2010-03-27 23:38:46 | ショートショート
春一番と言っては遅すぎる突風が吹き抜けた。そして、横殴りの雨が断続的に降る中、ぼくは、外へ急いで飛び出した。コンビニで買った傘だからか、パタパタと前後左右に頼りなげに揺れながら、風をかわしていた。ふと、あの頃も、こんな天候だったことを思い出した。君は、ぼくより3歩以上先を歩いていたが、雨と風の中、通りすがりのずぶぬれの自転車を避けようとして、体勢をくずしたのか、その調子に風にあおられ傘の骨が折れてしまったのだ。ぼくは、タイミングよく、自分の傘を差し伸べたのに、君は、まだ、させるからよいのだと言って、一本、骨の折れた傘を差しなおし、ますます、先を急ぐのだった。あの時、気の強い君に、ぼくは、合わせていけるか本当に自信がなかった。「おい、おい、相変わらず、短気なんだから。」と声をかけるぼくに、「あ、そうっ、だから、今日は付き合わなくて、いいって、言ったじゃない。」雨粒よりも、冷たく響く君の言葉。今なら、もっと自分の考えていることを君にきちんと伝えられる。だけど、あの時は、正直に言って、君に嫌われるのが怖かったのだ。いや、そうではない。きちんと向き合うのが怖かったのだ。でも、それが、お互いの距離を遠くした。...ぼくは、胸が痛む。その先の橋の色あせた欄干を通り過ぎようとした時、激しい突風が吹き、もののみごとに傘の骨が折れて、傘がひっくりかえった。雨脚は、さらに激しくなり、横殴りの大粒の雨が、容赦なく、ぼくを殴りつけた。ぼくは、その傘を拾うこともせず、呆然と立ち尽くした。ずぶぬれであることも忘れて。
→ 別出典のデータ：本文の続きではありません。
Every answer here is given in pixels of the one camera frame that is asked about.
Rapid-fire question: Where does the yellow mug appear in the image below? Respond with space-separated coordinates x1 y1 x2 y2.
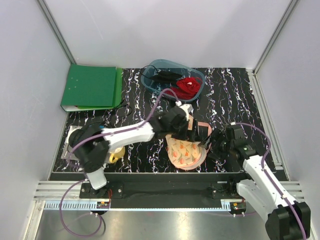
109 146 126 164

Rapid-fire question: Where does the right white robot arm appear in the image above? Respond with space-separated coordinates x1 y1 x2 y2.
199 122 311 240

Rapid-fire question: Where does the black bra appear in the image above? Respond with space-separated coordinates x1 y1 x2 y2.
140 64 183 83

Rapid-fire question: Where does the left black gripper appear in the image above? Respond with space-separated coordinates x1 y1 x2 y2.
167 117 200 142

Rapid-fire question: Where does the red bra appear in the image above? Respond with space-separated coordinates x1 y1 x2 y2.
165 77 203 100

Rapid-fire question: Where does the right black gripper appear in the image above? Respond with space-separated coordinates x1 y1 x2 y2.
197 127 234 163

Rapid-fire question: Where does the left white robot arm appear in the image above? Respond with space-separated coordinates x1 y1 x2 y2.
68 104 193 198

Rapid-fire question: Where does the pink floral mesh laundry bag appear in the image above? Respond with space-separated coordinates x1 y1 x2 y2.
165 118 212 171

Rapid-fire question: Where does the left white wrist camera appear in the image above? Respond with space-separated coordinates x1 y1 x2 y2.
175 101 193 121

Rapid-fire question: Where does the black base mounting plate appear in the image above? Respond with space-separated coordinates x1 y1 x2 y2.
79 172 248 209

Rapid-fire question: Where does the green ring binder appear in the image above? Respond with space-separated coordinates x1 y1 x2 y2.
60 64 123 112

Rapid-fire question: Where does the blue translucent plastic bin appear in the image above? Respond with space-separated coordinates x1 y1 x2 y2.
139 59 206 103
(このショートショートは、95%フィクションです。)

季節はずれの黄砂が降った日を、思い出して。

2010-02-03 22:33:40 | ショートショート
ぶらぶら、歩いていると、茶の木という小さな喫茶店があった。すでにお昼の時間もかなり過ぎていて、おなかもすいていたため、あたるもはずれるも、たまたま目の前にあったその喫茶店に入ることにした。薄暗い店内に、低めの天井、手作りのような机とイス。そして、インド系のワールドミュージックがBGMとして流れていた。せっかちな君に合わせて、メニューを見るのもそこそこに、早くできてきそうなプレートランチとデザートつきのコーヒーを注文した。君は、言葉少なく、バッグから単行本をとりだして読みはじめた。ぼくは、寝不足だったのか、なにをすることもなく、ぼんやりとその場の雰囲気に浸っていた。だから、プレートランチの中身や味を思う出すことができない。でも、コーヒーのカップが、取っ手のない陶磁器でできていたことを覚えている。そして、ぼくは、今でも忘れることができない。向かって斜め後方の窓から、この季節には珍しい黄砂が降りとてもゆるやかになった冬の日差しが、君の髪から肩にふりそそいだ、その情景を。
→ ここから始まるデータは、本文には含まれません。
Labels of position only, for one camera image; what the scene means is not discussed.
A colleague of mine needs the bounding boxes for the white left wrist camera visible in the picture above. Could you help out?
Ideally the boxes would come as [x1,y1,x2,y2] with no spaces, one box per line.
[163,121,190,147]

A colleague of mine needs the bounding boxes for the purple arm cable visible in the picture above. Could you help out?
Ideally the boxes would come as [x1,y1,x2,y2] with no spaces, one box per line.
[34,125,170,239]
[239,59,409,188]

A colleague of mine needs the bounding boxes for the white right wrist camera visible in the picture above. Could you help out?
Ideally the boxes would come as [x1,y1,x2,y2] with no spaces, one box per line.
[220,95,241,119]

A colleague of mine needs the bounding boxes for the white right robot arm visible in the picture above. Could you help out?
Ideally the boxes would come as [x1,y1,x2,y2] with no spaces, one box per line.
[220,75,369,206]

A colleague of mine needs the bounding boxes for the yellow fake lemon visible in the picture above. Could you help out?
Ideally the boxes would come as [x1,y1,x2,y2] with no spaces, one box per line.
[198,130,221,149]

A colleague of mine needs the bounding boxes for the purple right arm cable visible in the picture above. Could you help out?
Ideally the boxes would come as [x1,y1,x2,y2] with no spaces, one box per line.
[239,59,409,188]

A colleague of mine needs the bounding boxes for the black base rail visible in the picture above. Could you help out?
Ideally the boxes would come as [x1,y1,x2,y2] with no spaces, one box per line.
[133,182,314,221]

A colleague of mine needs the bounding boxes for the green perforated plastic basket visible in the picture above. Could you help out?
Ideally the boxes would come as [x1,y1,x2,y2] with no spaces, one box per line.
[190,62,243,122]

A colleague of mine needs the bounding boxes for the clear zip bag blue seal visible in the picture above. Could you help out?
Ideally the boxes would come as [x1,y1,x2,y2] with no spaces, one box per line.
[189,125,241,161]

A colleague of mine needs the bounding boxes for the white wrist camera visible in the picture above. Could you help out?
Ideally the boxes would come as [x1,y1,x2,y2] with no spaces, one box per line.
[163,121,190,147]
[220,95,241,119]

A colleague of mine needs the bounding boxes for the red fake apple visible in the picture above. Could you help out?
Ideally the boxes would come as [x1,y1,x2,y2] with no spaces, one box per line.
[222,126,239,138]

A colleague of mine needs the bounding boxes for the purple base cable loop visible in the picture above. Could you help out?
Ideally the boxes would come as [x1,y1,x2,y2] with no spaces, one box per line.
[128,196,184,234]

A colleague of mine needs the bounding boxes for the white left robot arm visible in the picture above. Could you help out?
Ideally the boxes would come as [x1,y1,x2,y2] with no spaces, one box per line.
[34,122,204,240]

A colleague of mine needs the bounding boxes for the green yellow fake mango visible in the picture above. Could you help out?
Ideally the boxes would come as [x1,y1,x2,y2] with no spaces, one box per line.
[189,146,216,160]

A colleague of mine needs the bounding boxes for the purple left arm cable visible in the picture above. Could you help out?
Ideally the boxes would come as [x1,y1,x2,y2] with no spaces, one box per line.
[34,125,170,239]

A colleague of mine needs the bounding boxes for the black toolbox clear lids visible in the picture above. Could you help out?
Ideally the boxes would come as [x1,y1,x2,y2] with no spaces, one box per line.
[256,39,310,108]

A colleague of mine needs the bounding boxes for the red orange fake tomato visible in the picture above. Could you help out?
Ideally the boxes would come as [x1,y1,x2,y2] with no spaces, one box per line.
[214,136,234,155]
(このショートショートは、60%フィクションです。)

ビンにはいったコーヒー牛乳

2009-12-17 23:04:50 | ショートショート
めずらしく晴れた日のブランチ時だった。
週末のつかれきった体を、やっともちあげた時だった。
君は、突然、温泉にいきたいと言う。
この日の夜は、別の用事があって、ゆっくり過ごしたい日曜だったので気のりがしなかった。
「すっごく、いいお湯なんだよ。だから、一度、つれていきたかったから。」
もう、すっかり、行く事になっているようだ。
「高速は、かんべん。」と運転力が落ちたぼくは、逃げの体制である。
「最近、堤ルートが開通して速くなったから、すぐ着くよ。」と君が運転、ぼくは助手席ということで、ひっぱられることに。
ここまで言うからには、かなりの穴場なのかもしれないと思った。

しかし、久しぶりに乗る君の運転は、ぼくより少しましなぐらい、ほんとに、へただった。
道を知っていると自慢していた君だったが、それも、雲行きがあやしくなってきた。
唯一、救いだったのは、ナビがついていること。これで、あっちだ、こっちだといいながら、なんとか目的に着くことができた。

目的の温泉だが、ぼくは、ちょっと首をひねった。そう、それはまさしく銭湯という言葉にふさわしいものだったのだ。料金が300円というのも安すぎである。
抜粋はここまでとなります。